Drosophila Fatty Acid Transport Protein Regulates Rhodopsin-1 Metabolism and Is Required for Photoreceptor Neuron Survival

Tight regulation of the visual response is essential for photoreceptor function and survival. Visual response dysregulation often leads to photoreceptor cell degeneration, but the causes of such cell death are not well understood. In this study, we investigated a fatty acid transport protein ( fatp) null mutation that caused adult-onset and progressive photoreceptor cell death.
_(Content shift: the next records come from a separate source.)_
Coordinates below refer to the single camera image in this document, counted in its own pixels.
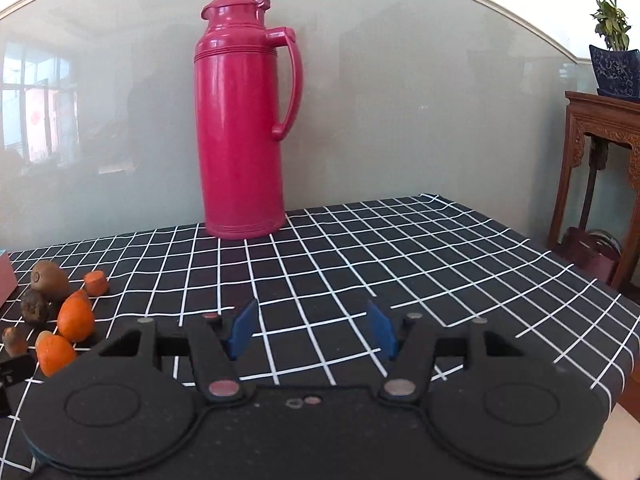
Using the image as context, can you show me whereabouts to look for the dark red bag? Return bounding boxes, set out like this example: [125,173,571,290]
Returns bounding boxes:
[559,226,623,283]

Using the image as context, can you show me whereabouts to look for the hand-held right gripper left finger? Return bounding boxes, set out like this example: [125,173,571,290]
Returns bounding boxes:
[97,299,261,407]

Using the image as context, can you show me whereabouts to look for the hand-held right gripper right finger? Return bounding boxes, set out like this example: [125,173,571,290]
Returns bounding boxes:
[366,299,536,403]

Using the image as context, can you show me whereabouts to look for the blue patterned flower pot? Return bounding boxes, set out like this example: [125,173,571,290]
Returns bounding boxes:
[588,44,640,99]

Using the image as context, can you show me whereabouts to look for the carrot piece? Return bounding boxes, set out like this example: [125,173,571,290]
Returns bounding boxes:
[83,270,109,296]

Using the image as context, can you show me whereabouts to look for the carved wooden plant stand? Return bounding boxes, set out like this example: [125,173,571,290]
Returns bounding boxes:
[547,91,640,306]

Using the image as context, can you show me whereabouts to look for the pink thermos jug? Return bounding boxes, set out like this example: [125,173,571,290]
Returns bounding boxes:
[193,0,304,240]

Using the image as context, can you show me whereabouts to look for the green potted plant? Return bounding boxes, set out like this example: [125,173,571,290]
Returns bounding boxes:
[590,0,632,53]

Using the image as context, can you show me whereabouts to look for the black white-grid tablecloth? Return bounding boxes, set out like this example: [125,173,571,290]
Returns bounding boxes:
[0,192,640,480]

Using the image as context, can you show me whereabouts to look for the dark brown passion fruit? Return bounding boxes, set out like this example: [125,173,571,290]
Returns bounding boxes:
[20,289,51,323]

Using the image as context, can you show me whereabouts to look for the small brown fruit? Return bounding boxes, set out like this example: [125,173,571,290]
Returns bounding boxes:
[2,327,29,358]

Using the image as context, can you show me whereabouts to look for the orange mandarin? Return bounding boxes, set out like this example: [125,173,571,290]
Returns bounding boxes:
[35,331,78,377]
[57,290,95,344]

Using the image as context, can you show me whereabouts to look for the brown kiwi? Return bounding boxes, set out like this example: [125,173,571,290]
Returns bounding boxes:
[30,260,72,303]

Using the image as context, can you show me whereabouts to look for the red cardboard tray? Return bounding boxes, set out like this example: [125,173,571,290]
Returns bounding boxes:
[0,250,17,312]

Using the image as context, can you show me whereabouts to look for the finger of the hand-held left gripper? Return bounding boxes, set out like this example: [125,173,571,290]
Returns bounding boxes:
[0,354,35,417]

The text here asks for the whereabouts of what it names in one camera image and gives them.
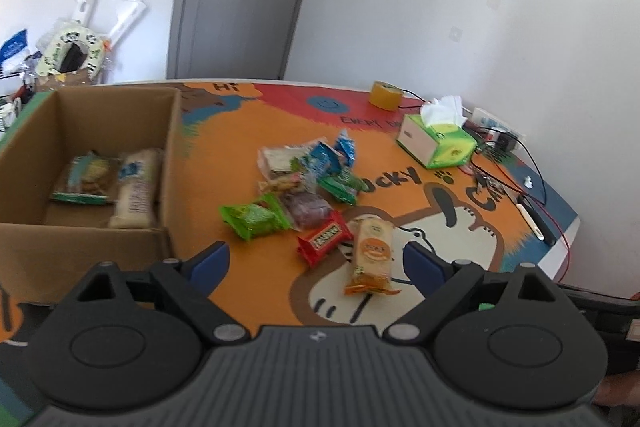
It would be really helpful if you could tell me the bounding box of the clear bread packet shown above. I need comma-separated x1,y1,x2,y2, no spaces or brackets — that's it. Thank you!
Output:
257,145,307,182

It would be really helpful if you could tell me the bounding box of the panda printed seat ring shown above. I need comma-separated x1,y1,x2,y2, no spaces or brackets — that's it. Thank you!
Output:
37,20,109,83

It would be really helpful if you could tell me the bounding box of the dark green snack packet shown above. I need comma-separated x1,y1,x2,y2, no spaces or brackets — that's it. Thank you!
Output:
317,171,369,206

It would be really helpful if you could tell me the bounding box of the short white plastic board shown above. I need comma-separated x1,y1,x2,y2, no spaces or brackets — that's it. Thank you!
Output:
104,0,148,48

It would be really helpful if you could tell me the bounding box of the bunch of keys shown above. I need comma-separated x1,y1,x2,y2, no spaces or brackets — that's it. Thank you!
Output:
469,163,507,194

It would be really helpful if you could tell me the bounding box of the orange cat printed mat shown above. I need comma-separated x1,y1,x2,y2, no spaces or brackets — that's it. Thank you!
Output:
0,79,584,349

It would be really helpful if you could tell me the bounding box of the blue plastic bag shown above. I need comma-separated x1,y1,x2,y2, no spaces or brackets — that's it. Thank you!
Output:
0,29,29,64

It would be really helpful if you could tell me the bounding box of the person's right forearm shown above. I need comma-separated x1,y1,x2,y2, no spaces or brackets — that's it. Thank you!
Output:
595,369,640,409

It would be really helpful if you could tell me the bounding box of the clear orange snack packet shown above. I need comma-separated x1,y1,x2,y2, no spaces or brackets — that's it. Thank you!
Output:
258,174,307,194

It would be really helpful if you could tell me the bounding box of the green tissue box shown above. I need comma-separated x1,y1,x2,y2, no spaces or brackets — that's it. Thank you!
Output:
396,95,478,170

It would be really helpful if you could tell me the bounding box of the purple snack packet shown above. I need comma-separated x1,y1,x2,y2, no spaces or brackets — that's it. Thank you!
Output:
282,191,334,231

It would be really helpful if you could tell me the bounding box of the black cable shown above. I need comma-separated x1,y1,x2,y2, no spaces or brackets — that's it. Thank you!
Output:
397,89,550,208

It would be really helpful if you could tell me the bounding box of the white power strip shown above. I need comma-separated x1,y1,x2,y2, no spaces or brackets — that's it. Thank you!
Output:
470,107,527,144

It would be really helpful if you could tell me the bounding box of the red cable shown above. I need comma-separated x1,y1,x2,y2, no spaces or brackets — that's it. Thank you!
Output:
470,147,577,284

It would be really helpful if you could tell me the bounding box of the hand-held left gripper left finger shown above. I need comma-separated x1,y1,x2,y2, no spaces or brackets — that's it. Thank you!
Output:
60,241,251,349

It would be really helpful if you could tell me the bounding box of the blue snack packet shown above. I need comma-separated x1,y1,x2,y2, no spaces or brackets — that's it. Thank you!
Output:
299,139,347,178
334,130,358,168

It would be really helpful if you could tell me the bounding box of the brown cardboard box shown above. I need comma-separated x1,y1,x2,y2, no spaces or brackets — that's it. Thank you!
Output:
0,86,184,304

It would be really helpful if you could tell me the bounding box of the bright green snack packet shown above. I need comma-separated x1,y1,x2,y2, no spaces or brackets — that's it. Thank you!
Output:
219,194,292,242

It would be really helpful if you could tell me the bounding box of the long white snack packet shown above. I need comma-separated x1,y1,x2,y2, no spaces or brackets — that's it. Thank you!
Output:
107,148,165,230

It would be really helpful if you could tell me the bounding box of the utility knife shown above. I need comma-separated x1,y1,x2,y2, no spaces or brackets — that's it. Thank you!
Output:
516,196,557,249

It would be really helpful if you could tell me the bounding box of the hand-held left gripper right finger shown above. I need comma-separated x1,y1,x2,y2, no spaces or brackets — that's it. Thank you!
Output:
384,242,572,347

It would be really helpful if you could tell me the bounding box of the green cracker packet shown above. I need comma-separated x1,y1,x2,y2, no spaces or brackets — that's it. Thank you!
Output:
50,151,122,206

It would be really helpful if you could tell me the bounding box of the brown tape roll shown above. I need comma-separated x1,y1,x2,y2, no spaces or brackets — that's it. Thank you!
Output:
369,80,404,112

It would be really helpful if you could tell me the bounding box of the red snack packet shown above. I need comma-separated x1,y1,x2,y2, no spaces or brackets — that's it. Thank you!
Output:
297,222,355,268

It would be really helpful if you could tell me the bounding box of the orange biscuit packet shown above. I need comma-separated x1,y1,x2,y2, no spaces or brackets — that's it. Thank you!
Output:
343,215,403,298

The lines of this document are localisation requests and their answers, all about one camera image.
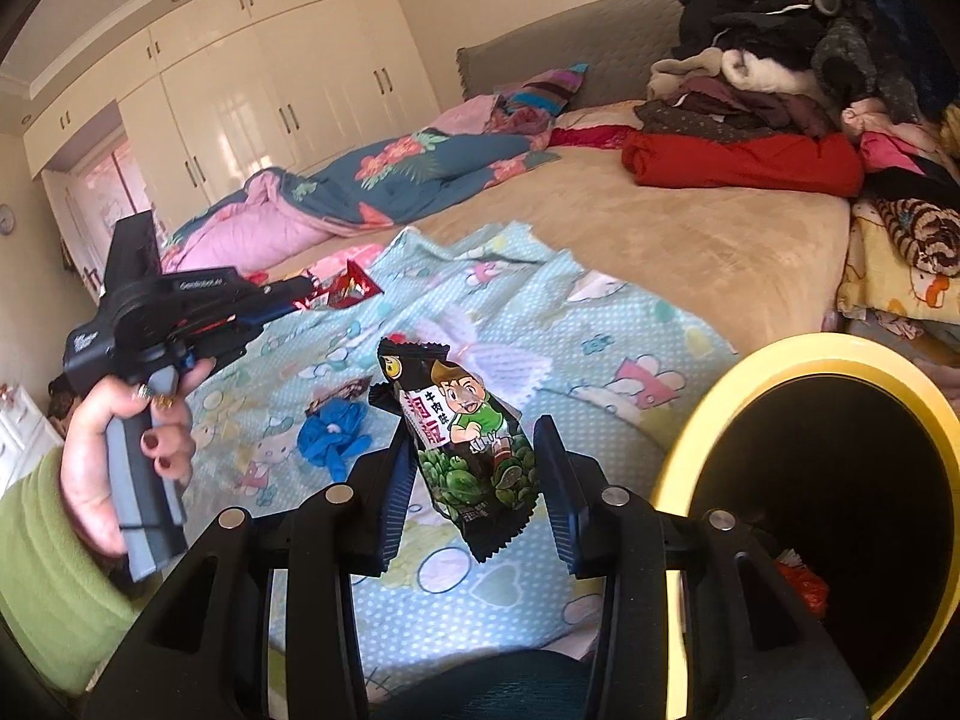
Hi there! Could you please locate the pile of dark clothes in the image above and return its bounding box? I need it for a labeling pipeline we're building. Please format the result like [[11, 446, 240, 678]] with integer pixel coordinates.
[[636, 0, 960, 158]]

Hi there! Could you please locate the dark red foil packet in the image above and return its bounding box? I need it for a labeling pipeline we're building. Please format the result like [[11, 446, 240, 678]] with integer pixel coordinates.
[[296, 259, 383, 310]]

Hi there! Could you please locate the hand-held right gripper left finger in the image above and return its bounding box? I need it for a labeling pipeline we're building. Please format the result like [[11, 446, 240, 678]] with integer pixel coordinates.
[[82, 420, 421, 720]]

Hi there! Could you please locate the red folded cloth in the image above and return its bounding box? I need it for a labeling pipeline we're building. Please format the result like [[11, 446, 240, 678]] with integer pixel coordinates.
[[621, 131, 865, 197]]

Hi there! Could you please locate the pink cloth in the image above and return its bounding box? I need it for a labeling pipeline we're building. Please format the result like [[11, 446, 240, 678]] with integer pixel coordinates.
[[840, 101, 960, 173]]

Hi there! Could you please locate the striped pillow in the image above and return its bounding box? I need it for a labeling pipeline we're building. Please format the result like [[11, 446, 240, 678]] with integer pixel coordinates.
[[491, 64, 590, 117]]

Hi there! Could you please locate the yellow bin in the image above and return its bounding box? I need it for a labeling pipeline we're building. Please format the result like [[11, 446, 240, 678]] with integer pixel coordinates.
[[651, 334, 960, 720]]

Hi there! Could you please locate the person's left hand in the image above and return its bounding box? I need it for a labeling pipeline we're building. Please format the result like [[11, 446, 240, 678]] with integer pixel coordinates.
[[60, 358, 218, 557]]

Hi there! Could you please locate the black and green snack packet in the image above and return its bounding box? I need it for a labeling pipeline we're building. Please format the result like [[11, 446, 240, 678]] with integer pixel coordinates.
[[369, 336, 542, 563]]

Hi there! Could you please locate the blue rubber glove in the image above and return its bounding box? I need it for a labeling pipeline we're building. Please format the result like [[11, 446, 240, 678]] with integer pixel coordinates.
[[298, 399, 370, 481]]

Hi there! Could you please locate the red plastic bag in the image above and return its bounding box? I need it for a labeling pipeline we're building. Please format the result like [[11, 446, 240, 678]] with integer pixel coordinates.
[[776, 551, 830, 616]]

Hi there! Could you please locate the cream wardrobe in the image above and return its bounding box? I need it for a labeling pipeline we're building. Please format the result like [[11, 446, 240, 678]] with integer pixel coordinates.
[[22, 0, 442, 203]]

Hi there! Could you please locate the beige bed sheet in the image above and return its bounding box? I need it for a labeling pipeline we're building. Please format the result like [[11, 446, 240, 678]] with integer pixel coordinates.
[[262, 101, 852, 361]]

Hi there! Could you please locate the pink curtained door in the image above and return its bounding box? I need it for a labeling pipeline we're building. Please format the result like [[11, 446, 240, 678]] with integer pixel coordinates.
[[41, 150, 155, 293]]

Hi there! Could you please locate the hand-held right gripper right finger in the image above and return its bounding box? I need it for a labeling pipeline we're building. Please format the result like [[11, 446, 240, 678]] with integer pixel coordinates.
[[529, 420, 875, 720]]

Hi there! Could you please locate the red lace cloth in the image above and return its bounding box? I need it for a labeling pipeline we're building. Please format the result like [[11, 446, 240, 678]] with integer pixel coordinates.
[[547, 124, 638, 151]]

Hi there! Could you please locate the white foam mesh net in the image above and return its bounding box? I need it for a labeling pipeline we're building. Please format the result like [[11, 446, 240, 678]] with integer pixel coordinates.
[[412, 319, 545, 406]]

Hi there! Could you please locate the blue and pink floral quilt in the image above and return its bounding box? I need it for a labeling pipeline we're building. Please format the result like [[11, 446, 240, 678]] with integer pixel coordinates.
[[161, 90, 563, 271]]

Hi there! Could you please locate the white dresser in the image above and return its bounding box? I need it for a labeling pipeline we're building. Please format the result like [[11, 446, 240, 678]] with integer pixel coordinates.
[[0, 386, 65, 496]]

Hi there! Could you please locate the grey padded headboard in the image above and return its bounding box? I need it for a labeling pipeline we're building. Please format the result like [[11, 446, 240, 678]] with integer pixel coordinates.
[[457, 0, 687, 106]]

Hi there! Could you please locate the light blue cartoon printed blanket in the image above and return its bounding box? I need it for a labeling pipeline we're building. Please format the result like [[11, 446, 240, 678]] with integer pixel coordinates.
[[161, 223, 740, 706]]

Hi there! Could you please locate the yellow cartoon blanket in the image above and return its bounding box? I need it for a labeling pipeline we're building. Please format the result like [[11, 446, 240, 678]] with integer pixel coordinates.
[[836, 199, 960, 327]]

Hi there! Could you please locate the person's green-sleeved left forearm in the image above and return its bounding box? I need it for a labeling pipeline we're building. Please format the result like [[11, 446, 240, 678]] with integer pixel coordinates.
[[0, 446, 147, 695]]

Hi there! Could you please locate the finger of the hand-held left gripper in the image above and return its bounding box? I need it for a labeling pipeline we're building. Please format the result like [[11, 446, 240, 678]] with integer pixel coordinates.
[[237, 275, 317, 303], [190, 298, 302, 354]]
Consistent with fatp having a role in the retina, we showed that fatp is expressed in adult photoreceptors and accessory cells and that its re-expression in photoreceptors rescued photoreceptor viability in fatp mutants. The visual response in young fatp-mutant flies was abnormal with elevated electroretinogram amplitudes associated with high levels of Rhodopsin-1 (Rh1). Reducing Rh1 levels in rh1 mutants or depriving flies of vitamin A rescued photoreceptor cell death in fatp mutant flies. Our results indicate that fatp promotes photoreceptor survival by regulating Rh1 abundance.

Normal vision requires precise regulation of the visual response. The deregulation of the visual response can lead to retinal diseases and blindness. The most frequent retinal disease is retinitis pigmentosa, and in 30%–40% of such cases rhodopsin, the light-sensitive protein, is mutated. Approximately 100 rhodopsin mutations have been identified; they affect folding, trafficking, and activity of the rhodopsin protein and induce consequent photoreceptor neuron death. Despite extensive studies, many aspects of retinal degeneration remain unclear. Drosophila is a suitable model organism to study retinal diseases. To understand the mechanisms of retinal degeneration, we studied the previously uncharacterized fatty acid transport protein ( fatp) gene in Drosophila. We found that flies that lack the fatp gene exhibit a deregulation of the visual response and an adult-onset and progressive retinal degeneration. In addition, we show that such retinal degeneration is due to the death of photoreceptor neurons in which rhodopsin proteins accumulate. In summary, we report a novel fly model of adult-onset retinal degeneration. We uncovered a novel and interesting mechanism by which Fatp, a potential regulator of lipid transport and metabolism, is responsible for the regulation of rhodopsin levels in the photoreceptor neurons.